(Beginning of Collected material)

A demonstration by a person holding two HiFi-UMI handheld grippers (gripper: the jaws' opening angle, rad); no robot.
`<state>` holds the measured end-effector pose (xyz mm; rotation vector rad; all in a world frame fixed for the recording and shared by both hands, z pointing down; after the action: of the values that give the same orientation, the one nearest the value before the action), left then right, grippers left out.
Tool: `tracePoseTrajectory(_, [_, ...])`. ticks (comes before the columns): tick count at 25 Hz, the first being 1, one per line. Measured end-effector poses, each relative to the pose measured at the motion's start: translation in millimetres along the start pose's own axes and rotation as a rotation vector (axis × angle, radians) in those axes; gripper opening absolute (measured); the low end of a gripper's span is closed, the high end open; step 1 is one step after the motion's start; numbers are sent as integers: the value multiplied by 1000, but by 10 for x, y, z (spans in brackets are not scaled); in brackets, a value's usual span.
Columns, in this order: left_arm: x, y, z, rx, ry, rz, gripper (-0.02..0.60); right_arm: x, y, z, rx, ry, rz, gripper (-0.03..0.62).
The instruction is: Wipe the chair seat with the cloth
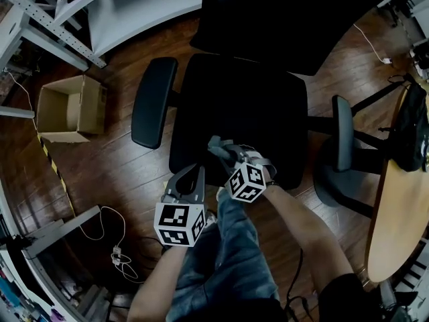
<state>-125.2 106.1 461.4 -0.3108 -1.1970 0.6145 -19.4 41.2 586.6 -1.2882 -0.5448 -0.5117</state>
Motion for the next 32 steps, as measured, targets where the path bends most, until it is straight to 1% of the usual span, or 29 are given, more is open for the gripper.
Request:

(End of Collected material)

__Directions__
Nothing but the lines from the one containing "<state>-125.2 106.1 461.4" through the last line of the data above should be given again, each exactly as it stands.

__Exercise solution__
<state>-125.2 106.1 461.4 -0.3108 -1.1970 0.6145 -19.4 41.2 586.6 -1.2882 -0.5448 -0.5117</state>
Motion for the next 32 steps, as measured, targets where the path bends most, until it is straight to 1% of the usual span, or 29 are given, more is open for the gripper.
Request:

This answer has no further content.